2 is an exemplary view of a honeycomb lattice structure applied to a cushion product according to an embodiment of the present invention. Even in a honeycomb lattice structure having the same size (H*W*D), even if only one of the honeycomb cell wall thickness (t) and the honeycomb cell size (L) is different, the energy absorption capacity of the honeycomb lattice structure It changes. Through experiments, it was confirmed that the energy absorption capacity and the wall thickness (t) of the honeycomb cell are inversely proportional, and the energy absorption capacity and the size (L) of the honeycomb cell are proportional.

The processor unit 120 identifies energy absorption capacities required for the N partial design regions, for example, the first partial design region and the second partial design region, and determines the energy absorption capacity required for each partial design region according to the determined energy absorption capacity. You can determine the thickness and cell size.

3 is a flowchart illustrating a method of manufacturing a cushion product performed by the apparatus 100 for manufacturing a cushion product according to an embodiment of the present invention.

Hereinafter, a method of manufacturing a cushion product performed by the apparatus 100 for manufacturing a cushion product according to an embodiment of the present invention will be described in detail with reference to FIGS. 1 to 3 .

First, a user inputs design data of a cushion product through the input unit 110 . For example, the cushion product manufacturing apparatus 100 may directly input design data through a serial interface, or the design data may be input into the cushion product manufacturing apparatus 100 through a communication channel.

Then, the processor unit 120 determines the load distribution of the cushion product based on the design data input through the input unit 110 . For example, the design data may include information on expected load values for each position of the cushion product, and the processor unit 120 may determine load distribution based on the information on expected load values for each position. For example, when the cushion product is a car seat, information on the back cushion area and the hip cushion area may be included, and the height of the load may be predicted and inferred for each function of the cushion product included in the design data (S310).

Then, the processor unit 120 divides the design area for the cushion product into N (where N is a natural number) partial design area according to the load distribution determined in step S310. For example, the processor unit 120 may determine the distribution of required energy absorption capacity according to the identified load distribution, divide the energy absorption capacity into a plurality of levels, and determine the number of levels as the number of partial design regions, that is, the N value. Yes (S320).

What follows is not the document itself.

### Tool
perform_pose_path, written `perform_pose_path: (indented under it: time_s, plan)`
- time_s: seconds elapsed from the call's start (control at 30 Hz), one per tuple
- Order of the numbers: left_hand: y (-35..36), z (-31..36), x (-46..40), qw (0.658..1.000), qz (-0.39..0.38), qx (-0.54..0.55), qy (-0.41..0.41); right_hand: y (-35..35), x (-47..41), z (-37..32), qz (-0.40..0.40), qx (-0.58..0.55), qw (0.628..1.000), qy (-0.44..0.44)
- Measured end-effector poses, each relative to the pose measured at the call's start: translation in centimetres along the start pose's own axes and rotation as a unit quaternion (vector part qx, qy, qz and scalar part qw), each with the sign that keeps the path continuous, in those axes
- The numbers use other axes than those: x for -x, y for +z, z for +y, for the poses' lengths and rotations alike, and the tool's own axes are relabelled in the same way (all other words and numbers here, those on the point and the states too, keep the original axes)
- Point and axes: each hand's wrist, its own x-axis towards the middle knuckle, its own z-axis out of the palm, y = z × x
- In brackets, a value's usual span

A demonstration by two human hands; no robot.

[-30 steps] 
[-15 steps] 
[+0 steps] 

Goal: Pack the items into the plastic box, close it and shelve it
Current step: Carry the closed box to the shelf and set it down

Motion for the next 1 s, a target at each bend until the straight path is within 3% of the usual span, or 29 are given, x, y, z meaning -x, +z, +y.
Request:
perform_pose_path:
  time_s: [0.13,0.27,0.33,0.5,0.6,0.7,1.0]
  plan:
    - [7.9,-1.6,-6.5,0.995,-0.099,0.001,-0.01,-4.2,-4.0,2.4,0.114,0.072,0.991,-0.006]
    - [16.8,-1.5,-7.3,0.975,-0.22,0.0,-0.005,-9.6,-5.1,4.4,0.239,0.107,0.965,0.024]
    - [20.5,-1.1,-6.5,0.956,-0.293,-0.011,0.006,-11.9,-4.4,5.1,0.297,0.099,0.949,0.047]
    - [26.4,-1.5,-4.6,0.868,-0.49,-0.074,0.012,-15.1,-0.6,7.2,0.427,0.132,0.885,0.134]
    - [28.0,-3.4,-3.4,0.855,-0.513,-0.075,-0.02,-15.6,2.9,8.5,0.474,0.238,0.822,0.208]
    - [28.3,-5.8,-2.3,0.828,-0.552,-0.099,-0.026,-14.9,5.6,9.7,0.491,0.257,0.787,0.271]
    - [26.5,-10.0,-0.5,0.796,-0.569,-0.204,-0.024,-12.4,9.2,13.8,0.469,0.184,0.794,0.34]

Then, the processor unit 120 determines the energy absorption capacity required according to the load distribution for the N partial design areas, that is, the distribution of the energy absorption capacity (S330).

Subsequently, the processor unit 120 applies different honeycomb lattice structures to each partial design area by determining the cell wall thickness and cell size of the honeycomb lattice structure. For example, when the first partial design area and the second partial design area are divided in step S320, different honeycomb lattice structures may be applied to the first partial design area and the second partial design area according to the load distribution. . For example, if the total load or average load of the first partial design area is higher than the total load or average load of the second partial design area, the honeycomb lattice structure applied to the first partial design area is It can be designed with higher energy absorption capacity than the honeycomb lattice structure applied to Here, the processor unit 120 may increase the cell size (L) or thin the wall thickness (t) of the honeycomb cell in order to increase the energy absorption capacity of a specific partial design area. Alternatively, the processor unit 120 may reduce the cell size (L) or increase the wall thickness (t) of the honeycomb cell in order to lower the energy absorption capacity of the specific partial design area (S340).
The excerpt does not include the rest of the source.